Once an opponent of nuclear power, Stewart Brand is now a big backer. With regard to the safety, cost, waste handling, and weapons potential of nuclear power, Brand writes, “I’ve learned to disbelieve much of what I’ve been told by my fellow environmentalists.” On safety, Brand notes, “year after year, the industry has had no significant accidents” in the operation of the world’s 443 civilian nuclear plants. “Radiation from nuclear energy has not killed a single American,” asserts Brand. He does look at the after-effects of the 1986 explosion at the Chernobyl nuclear plant which released a lot of radiation over swathes of northern Europe. He finds that the dire predictions that hundreds of thousands would die of radiation induced cancers turned out to be false. Weighing the safety tradeoffs between nuclear power and man-made global warming, Brand cites this observation from environmentalist Bill McKibben: “Nuclear power is a potential safety threat, if something goes wrong. Coal-fired power is guaranteed destruction, filling the atmosphere with planet-heating carbon when it operates the way it’s supposed to.”

In the anti-nuke corner we have Al Gore, who pointedly cites "the grossly unacceptable economics of the present generation of reactors." He begins his chapter on the nuclear option: "In the world’s debate over how to produce electricity without generating massive quantities of greenhouse gas pollution, there is a radioactive white elephant in the middle of the room: nuclear power." A white elephant is generally an object that costs more to maintain than it is worth.
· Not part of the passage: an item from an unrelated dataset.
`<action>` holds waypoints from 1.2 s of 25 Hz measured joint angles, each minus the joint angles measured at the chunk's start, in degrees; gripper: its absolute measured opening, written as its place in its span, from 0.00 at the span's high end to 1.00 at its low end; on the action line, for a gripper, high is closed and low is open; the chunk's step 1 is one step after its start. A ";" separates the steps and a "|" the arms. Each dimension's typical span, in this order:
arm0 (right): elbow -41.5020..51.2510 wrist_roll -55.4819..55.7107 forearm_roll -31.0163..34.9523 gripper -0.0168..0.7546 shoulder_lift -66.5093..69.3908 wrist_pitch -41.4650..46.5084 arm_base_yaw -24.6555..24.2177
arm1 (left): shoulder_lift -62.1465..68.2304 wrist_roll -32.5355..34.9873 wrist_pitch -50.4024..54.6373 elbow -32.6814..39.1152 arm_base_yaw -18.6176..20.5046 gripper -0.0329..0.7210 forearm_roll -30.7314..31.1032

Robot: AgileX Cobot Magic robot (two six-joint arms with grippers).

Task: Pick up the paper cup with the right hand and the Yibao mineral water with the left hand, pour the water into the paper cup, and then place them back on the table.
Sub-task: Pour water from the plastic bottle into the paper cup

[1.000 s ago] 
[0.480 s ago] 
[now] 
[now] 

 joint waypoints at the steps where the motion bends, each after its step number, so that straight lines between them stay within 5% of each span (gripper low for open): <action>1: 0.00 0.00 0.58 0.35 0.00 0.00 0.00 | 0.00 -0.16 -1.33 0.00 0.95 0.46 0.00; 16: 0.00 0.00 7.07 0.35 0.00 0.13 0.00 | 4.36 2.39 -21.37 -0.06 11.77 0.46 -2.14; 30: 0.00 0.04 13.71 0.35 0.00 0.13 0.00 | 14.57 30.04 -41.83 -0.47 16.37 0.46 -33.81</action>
And it turns out that nuclear energy’s excessive cost is one of two the chief arguments that Gore deploys against it. The second is the risk that nuclear fuel might be diverted to produce nuclear weapons. Gore quite rightly acknowledges that nuclear power is safe and that the issue of how to store nuclear waste could be solved.
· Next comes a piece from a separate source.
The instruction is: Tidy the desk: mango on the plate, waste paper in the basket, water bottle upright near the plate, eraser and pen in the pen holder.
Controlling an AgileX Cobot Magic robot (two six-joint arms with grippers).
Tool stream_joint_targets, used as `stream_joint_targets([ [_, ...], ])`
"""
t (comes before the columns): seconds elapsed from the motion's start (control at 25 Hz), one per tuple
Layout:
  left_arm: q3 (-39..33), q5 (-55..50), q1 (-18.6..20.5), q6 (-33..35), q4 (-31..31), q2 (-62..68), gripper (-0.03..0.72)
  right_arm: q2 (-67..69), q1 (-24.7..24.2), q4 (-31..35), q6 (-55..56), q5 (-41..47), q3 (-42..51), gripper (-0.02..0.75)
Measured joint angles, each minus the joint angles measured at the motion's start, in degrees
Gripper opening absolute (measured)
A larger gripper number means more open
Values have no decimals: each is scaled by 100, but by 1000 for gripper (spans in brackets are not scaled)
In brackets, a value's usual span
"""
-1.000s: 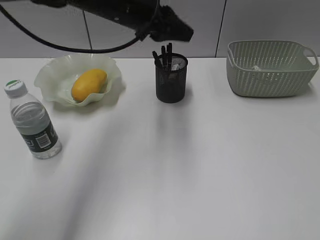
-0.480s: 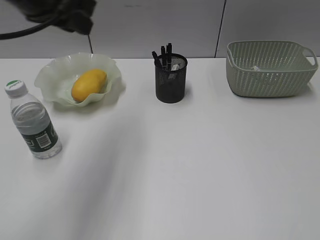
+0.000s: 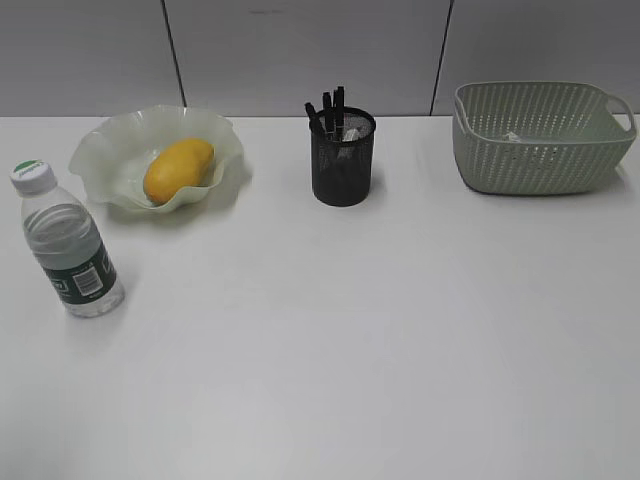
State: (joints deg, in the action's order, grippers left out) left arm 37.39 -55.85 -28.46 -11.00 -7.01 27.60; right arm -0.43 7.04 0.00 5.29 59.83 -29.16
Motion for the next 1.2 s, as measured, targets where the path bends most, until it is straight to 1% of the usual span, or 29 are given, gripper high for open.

Gore notes that in the 1960s, the old Atomic Energy Commission predicted that the United States would have 1,000 nuclear power plants operating by the year 2000. That didn’t happen. Instead only 104 plants are currently operating and they generate about 20 percent of the nation’s electricity. Construction costs for building a nuclear power plant have increased from $400 million in the 1970s to $4 billion by the 1990s and building times doubled. Gore highlights bottlenecks that could choke any nuclear renaissance, including the fact that critical components such as containment facilities to house reactors are currently being produced by only one Japanese company.